Controlling A Video Game With My Mind
Simply controlling a game by blinking.
After being incredibly inspired by the projects and research completed by neuroscientists Andrea Stocco and Rajesh Rao (specifically their recent project on technical telepathy), I wanted to experiment with brain-computer interfaces myself. So, I decided to create the first part of their project using the Muse 2 headband and python.
In case you don’t know what their experiment was, here’s a quick summary. Neuroscientists Andrea Stocco and Rajesh Rao tested the world’s first human brain-brain interface. Both participants sat in different rooms across campus so there was no possibility of hearing or seeing each other during the test. Dr. Rao was hooked up to an EEG device as he was the sender. He was watching a game on a TV screen that has missiles flying by however, there were no controls so he couldn’t shoot the missiles. Andrea was hooked up to a machine with a magnetic coil positioned directly on top of the part of his brain that signals him to move his hand. He was the receiver. His hand was placed on top of the space button on a keyboard. Unlike Dr. Rao, he was not watching the game however, he had the ability to control the game. So, in order for the missile to be shot, Dr. Rao had to focus on a thought or an idea, which sent a signal through the EEG device, travelled through the internet, reached the same machine Andrea was hooked up to, beamed a magnetic signal through his brain and pressed his finger on the space bar.

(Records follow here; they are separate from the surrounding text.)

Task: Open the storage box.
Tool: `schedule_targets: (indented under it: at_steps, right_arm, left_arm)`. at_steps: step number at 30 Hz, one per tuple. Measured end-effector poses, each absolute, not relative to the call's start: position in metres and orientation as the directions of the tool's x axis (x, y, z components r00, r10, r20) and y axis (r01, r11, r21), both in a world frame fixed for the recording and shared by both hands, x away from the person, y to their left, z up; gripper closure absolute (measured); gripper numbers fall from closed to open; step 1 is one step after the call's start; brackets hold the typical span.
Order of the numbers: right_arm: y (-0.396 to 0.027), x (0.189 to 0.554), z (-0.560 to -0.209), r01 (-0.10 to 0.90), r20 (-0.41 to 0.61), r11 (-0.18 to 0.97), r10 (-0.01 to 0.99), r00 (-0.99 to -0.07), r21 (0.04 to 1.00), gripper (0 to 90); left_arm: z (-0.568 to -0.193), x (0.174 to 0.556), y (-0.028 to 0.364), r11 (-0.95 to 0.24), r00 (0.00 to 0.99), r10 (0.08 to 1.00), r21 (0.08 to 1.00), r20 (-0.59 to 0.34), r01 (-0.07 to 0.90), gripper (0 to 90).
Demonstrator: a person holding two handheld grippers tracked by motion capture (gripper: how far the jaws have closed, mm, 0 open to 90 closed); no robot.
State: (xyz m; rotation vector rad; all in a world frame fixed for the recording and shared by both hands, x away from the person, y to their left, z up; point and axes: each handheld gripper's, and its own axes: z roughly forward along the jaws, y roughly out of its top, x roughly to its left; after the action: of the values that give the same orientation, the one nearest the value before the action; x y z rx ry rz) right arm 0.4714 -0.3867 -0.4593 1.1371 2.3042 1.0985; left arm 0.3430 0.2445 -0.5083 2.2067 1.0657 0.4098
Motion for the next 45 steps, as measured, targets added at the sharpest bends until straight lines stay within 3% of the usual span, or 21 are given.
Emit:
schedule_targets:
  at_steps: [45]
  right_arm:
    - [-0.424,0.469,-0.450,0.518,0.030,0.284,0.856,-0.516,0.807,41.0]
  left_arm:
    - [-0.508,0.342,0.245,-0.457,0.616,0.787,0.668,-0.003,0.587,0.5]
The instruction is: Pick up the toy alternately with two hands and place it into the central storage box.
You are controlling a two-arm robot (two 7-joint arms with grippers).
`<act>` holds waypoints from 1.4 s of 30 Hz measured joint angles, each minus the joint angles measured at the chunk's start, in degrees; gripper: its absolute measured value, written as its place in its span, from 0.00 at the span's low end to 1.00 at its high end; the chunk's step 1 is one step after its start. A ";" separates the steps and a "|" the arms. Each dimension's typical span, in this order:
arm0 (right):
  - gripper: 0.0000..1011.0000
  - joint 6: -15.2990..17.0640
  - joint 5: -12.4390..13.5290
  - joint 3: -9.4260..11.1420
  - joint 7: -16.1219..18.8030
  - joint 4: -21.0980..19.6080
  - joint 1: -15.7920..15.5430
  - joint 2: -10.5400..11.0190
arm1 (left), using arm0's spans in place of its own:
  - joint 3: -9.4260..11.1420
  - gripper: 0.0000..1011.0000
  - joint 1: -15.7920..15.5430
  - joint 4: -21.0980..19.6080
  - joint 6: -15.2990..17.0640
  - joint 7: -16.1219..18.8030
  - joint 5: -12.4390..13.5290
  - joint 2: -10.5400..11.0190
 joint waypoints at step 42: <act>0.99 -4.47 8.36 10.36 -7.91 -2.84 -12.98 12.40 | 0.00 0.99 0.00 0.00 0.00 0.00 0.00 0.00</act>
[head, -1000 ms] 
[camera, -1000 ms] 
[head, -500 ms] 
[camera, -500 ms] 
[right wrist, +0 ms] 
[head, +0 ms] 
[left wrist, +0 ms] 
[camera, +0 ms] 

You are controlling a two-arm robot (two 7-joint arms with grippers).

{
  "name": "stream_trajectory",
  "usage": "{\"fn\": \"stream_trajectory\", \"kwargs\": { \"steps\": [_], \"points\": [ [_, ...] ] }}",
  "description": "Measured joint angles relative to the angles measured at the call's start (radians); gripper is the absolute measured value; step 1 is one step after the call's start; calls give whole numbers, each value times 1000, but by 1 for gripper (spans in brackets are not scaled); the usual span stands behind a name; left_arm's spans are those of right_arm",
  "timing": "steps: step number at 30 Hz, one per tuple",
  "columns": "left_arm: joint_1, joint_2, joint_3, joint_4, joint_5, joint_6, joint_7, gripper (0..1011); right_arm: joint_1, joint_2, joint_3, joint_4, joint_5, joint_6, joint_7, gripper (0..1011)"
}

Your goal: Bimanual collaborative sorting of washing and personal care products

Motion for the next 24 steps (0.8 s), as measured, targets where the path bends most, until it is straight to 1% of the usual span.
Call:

As a part of my research on technical telepathy (check out my article on technical telepathy here), I wanted to recreate their project (or at least attempt to). Additionally, for a higher chance of success, I wanted to keep the project as simple as possible. Hence, here is how I made a square appear on the screen of my laptop solely by blinking.
Step 1: Setting Up The Muse 2
The first thing I needed to do in order to create a mind-controlled video game was to get a device that gave off a live reading of my brain waves (hence the Muse 2 headband). This EEG device consists of 5 sensors that are located on the scalp, which are used to track brain signals.
Step 2: Outputting an LSL
In order to connect the Muse 2 to another device, I had to download an app that was able to synchronize live streaming data. In this case, I used one of the most popular streaming apps for the Muse 2 which was BlueMuse.
First, I downloaded the latest version from their GitHub page and unzipped the file.
Next, I went into the folder, located the InstallBlueMuse file and ran it using PowerShell.
After following the installation instructions from the GitHub page, I opened the application and connected my Muse 2.
I started a stream in order to get live EEG data from all 5 sensors.
Step 3 (Optional): Visual Reading of EEG Data
At this point in the project, I had created an LSL, however, I didn’t know what the numbers meant. So, I decided that I needed a visual reading in order to understand what my Muse 2 was outputting. Therefore, I downloaded a program called Muse LSL which outputted a visual chart and live reading of my brain waves.
After following the installation instructions and running $ muselsl view in my command prompt, an application popped up with the reading of all 5 sensors.
After analyzing this data, I concluded that my data pulled from the TP9 and TP10 sensors (right and left ears) were the most stable and would be the easiest to work with.
Step 4: Receiving Numerical EEG Data In Python
I needed to turn data into numerical data in order to predict patterns and detect changes in the brain. From the MuseLSL GitHub page, I downloaded the neurofeedback.py file from the examples folder, which took raw EEG data from the Muse 2 and classified it into delta, theta, alpha and beta frequencies. In order for the program to run, I also needed to download the utils.py file from the same folder for lower-level epoch and buffering functions.
After running the program, I wanted to make the code delta-frequency specific. So, I copied the file and made a couple of changes in order to print only the delta waves coming from the left ear sensor on the headband (T9 sensor). After computing the band powers in the original program, instead of computing the data or all 4 frequencies (alpha, beta, delta and theta), I changed it by editing this line so that it outputted only delta waves.
Step 5: Building the Game
Finally, after acquiring a numerical value for my delta waves, I needed to build the game I wanted to control with my mind. I built a simple game using pygame which added a random coloured and sized square to the screen and moved at a random speed when the space bar was pressed.
Step 6: Replacing Space Key With Blinking
The final step to having the superpower of mind control was replacing the space key button with the change in delta waves. In order to do this, I located the code that added a square if the event of a key press occurred and changed it so that the same square was added if my delta waves changed from 0 to 1 or greater (which occurred if I blinked my eyes).
Clearly, the final product isn’t as eye-pleasing as the original since its processing time is slower, however, it gives you an idea of how Andrea Stocco and Rajesh Rao were able to create the very basics of the first part of their experiment (simply creating a game controlled by brain waves).
Overall, this project was extremely fun to create. It gives me a small taste of what BCIs could be used for in the future, and what I want to create for my next projects.